Op basis van het IRR-onderzoek kon de kennis over de werkwijze van Van Haecht bij de totstandkoming van diens kunstkamers verder worden verdiept. In de ondertekening ontstond allereerst het raamwerk voor de architectuur en de afgebeelde schilderijen. Hoe creatief de kunstenaar te werk ging blijkt uit de losse wijze waarmee hij figuren en sculpturen in krijt opzette en vervolgens met veel wijzigingen in verf uitwerkte. Heel bijzonder bleek het toepassen van – meer en minder fijnmazige – kwadraatnetten voor het merendeel van de voorstellingen. Dit vormt een (tot nu toe) uniek aspect in de voorbereidende fase van een kunstkamer en geeft belangrijke informatie over de manier waarop Van Haecht zijn kopieerwerkzaamheden verrichtte. Zeer opmerkelijk is het geraffineerde omgaan met de weergave van de schilderijen op de schuine wanden. Het bleek dat de kunstenaar verschillende methoden inzette om met behulp van het kwadraatnet de perspectief te manipuleren. Daarbij lijkt het herkenbaar presenteren van de gekopieerde werken belangrijker te zijn geweest dan een simplificatie van het productieproces.
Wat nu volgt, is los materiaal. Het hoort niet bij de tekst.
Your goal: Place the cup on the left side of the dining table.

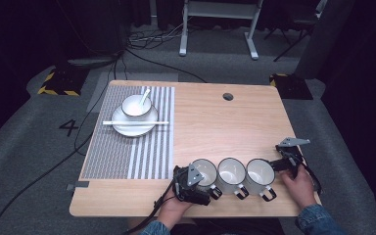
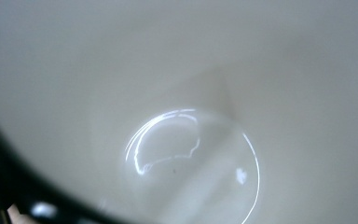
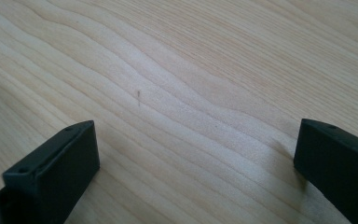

Verrassend genoeg speelden de rasters geen grote rol bij het herhalen van schilderijen die op meerdere stukken van Van Haecht voorkomen. Dat de schilder daartoe in sommige gevallen zelfs kleine kartons gebruikte, die op de ene kunstkamer werden overgetrokken om ze op de volgende door te griffelen, was al even buitengewoon. Ondertekening in de op de kunstkamers afgebeelde schilderijen viel niet altijd makkelijk te detecteren, maar aanwijzingen in die richting deden vermoeden dat er toch sprake was van een zekere mate van voorbereiding in krijt. Ter finale afronding kreeg iedere voorstelling op deze meesterlijke werken een eigen omkadering, waarbij de geschilderde profilering soms wel en soms niet voor een scherpe scheiding van schilderij en ‘lijst’ zorgde.
Gezien de hier vastgestelde werkwijze zou IRR-onderzoek naar de kunstkamer in de particuliere collectie een belangrijke rol kunnen spelen bij de toeschrijvingsproblematiek van dit stuk. Indien op dat schilderij wel of niet eenzelfde type ondertekening voor de figurencompositie en met name voor de afgebeelde schilderijen valt waar te nemen, kan dit leiden tot meer zekerheid omtrent de maker. Daarnaast tonen de observaties en conclusies in deze Study de wenselijkheid van een breder onderzoek naar geschilderde kunstkamers. Hierbij zou de vraag naar overeenkomsten en verschillen in de werkwijze van de kunstenaars die deze spectaculaire voorstellingen vervaardigden een essentiële zijn.